2024: Jo O' Mara is London based writer, who accepts a job as an auction catalog writer for seventy year old Mimi Mott, an excentric wealthy lady, who is famous as a style icon and who was the founder of a decorating empire. She is auctioning off her possesions that is huge interest in. Her posessions that are from her past, a past that hides many secrets Jo knows nothing about, and certainly Jo doesn't know that Mimi's past is connected to that of her own.
1969: Miriam and her sister Pamela and their parents, are living in a small staff cottage on the Rushwood estate, the English country estate of the wealthy and demanding Caswell family who are their employers. The parents are gardeners and Miriam and Pamela help too. That summer, Nancy and Lawrence, the adult daughter and son of the Caswell's are staying at Rushwood too, they are around the same age as Miriam and Pamela and a summer full of partying starts, but then at the grand party hold at the estate, a terrible accident happens..and the life of all the people involved never is the same again, and Miriam and Pamela don't speak to each other after that for decades..but Jo's work for Mimi makes that the two sisters, her greataunt and granny, are reunited decades later..

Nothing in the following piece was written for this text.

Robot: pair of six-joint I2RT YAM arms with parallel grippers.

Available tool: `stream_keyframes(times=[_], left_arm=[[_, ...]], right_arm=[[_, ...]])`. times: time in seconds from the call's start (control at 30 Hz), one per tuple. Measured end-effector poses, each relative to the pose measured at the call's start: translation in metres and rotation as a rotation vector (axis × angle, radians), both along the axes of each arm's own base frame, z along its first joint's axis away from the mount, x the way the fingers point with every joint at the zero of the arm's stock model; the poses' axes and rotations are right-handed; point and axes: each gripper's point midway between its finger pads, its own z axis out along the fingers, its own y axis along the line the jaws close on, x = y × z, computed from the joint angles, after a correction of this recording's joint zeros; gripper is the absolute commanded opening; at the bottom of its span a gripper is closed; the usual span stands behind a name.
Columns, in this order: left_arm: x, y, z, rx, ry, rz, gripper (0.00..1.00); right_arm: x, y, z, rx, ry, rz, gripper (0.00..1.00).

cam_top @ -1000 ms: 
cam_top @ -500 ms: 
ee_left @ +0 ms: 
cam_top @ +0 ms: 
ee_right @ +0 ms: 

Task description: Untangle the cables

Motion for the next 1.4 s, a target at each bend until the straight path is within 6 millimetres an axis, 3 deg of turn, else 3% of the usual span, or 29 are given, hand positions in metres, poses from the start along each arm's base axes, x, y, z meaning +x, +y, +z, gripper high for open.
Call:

After having read Eve Chase's previous novel The Midnight Hour, I was very curious for her newest novel, would it be just as good? To start off, this book was completely different in setup and tone, and it just did not live up my expectations. The story started off good, I liked how the beginning was set up and I really expected a thrilling mystery. That lasted till the story went from 2024 to 1969. Especially at the throwbacks into 1969 the story becomes a bit messy, the story was mostly about the interactions between the characters, and there was just not happening anything that kept me interested, the story is waiting for that one terrible thing to happen, but untill then the reader has to do with uninteresting dialogues between the characters, and the somewhat childish party behaviour of the adult children in the book. The terrible accident that happens at the party takes up only a small part in the story, and the rest of the story deals with the aftermath of it for the characters, which of course has a sad tone. The last part where the pieces of the puzzle of Mimi (Miriam) and Pamela's live come together again because of Jo and the action, was a bit more interesting and entertaining. But mostly, I didn't like this story as much as I liked The Midnight Hour, and I truly expected more of this book.